Tetanus is a wretched disease. Toxins released by a nasty bacterium afflict the nervous system, causing muscle spasms so severe they can break bones.
But tetanus, also known as lockjaw, is avoidable, thanks to a supremely effective vaccine. In the U.S., the protocol is to get a booster every 10 years. But scientists at Oregon Health & Science University say that might be overkill.
The U.S. could stop adult boosters for both tetanus and diphtheria, which are given together, saving the strapped U.S. health care system about $1 billion a year, says Mark Slifka, a professor of microbiology and immunology in the OHSU School of Medicine and lead author of a paper published yesterday in Clinical Microbiology Reviews.
Slifka isn’t a vaccine skeptic. He and his colleagues used scientific methods to show that the vaccines for tetanus and diphtheria, usually given together, confer immunity for 30 years, “well beyond the current recommendation of every 10 years for adults from the U.S. Centers for Disease Control and Prevention,” OHSU said in a release about the paper.
The recommendation comes at a delicate time in vaccine land. Robert F. Kennedy Jr., secretary of the Health and Human Services Department, has expressed skepticism about vaccines, saying that measles can be treated with cod liver oil. Under his guidance, HHS stopped recommending the COVID vaccine for both children and healthy pregnant women.
Former OHSU resident and health author Casey Means has also expressed skepticism about vaccines. She is President Donald Trump’s nominee for U.S. surgeon general.
Cutting back on boosters might sound like more vaccine skepticism. As recently as 1948, tetanus, also known as lockjaw, killed 91% of its victims. The mortality rate for diphtheria was about 50%. Diphtheria still kills 1 in 10 people who aren’t vaccinated.
But now, death from the diseases is almost unknown.
“Thanks to childhood vaccinations, these diseases are incredibly rare,” Slifka said in the release. “In fact, you’re 10 to 1,000 times more likely to be struck by lightning than to be diagnosed with tetanus and diphtheria in the United States.”
Among the evidence for discontinuing boosters in adulthood, OHSU says, is a comparison between the United Kingdom and France. Like the U.S., France recommends boosters for adults. By contrast, the U.K. has since the 1950s recommended stopping tetanus and diphtheria shots at age 14.
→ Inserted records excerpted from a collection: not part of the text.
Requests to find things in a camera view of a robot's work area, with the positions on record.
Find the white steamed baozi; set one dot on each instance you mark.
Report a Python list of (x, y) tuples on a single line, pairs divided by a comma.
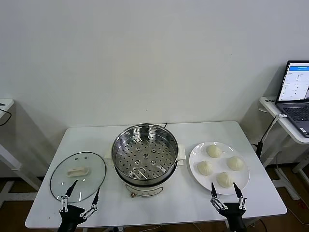
[(235, 163), (205, 168), (214, 151), (224, 180)]

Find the small red floor object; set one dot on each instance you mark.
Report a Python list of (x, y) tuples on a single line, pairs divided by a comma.
[(301, 205)]

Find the stainless steel steamer basket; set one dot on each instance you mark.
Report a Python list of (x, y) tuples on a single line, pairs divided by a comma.
[(144, 166)]

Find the round glass pot lid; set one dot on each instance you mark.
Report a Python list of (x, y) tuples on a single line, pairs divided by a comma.
[(60, 174)]

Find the round white plate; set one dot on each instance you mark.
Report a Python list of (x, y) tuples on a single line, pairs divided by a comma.
[(218, 166)]

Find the black upright stand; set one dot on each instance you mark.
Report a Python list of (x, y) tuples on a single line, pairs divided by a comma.
[(260, 147)]

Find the white floor power strip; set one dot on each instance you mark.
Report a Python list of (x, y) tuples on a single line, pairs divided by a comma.
[(116, 229)]

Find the white laptop side table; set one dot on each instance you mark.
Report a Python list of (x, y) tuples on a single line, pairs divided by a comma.
[(270, 106)]

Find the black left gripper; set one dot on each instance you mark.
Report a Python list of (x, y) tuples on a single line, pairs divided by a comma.
[(70, 213)]

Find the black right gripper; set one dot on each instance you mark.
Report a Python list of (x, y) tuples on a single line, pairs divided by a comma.
[(234, 215)]

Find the grey open laptop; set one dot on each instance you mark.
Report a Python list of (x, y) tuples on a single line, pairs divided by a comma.
[(294, 113)]
“This represents sort of an experiment of nature,” Slifka says. “We have one country with over 60 million people that for decades has continued to vaccinate adults throughout their lifetime and another nearby country that also has over 60 million people, but over the past 50 years, they have never recommended adult booster vaccinations.”
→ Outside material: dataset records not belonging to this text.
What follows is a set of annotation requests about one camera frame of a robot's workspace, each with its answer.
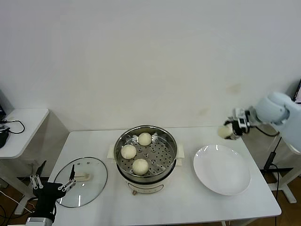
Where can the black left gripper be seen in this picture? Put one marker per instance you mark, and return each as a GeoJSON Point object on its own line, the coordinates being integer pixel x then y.
{"type": "Point", "coordinates": [48, 191]}

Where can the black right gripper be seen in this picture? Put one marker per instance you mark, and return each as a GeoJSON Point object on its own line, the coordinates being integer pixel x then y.
{"type": "Point", "coordinates": [236, 128]}

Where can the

Despite decades of adult booster vaccination, the review found that France had “virtually no advantage over the U.K. in the rates of tetanus or diphtheria,” OHSU said. “In fact, the review found that the UK had a slightly lower rate overall.”
Slifka is also a professor at the Oregon National Primate Research Center, the 200-acre facility in Hillsboro that’s home to 5,000 macaques and other monkeys. The center faces cutbacks in funding from the National Institutes of Health by the Trump administration, which is curbing primate research at the Food and Drug Administration and other agencies.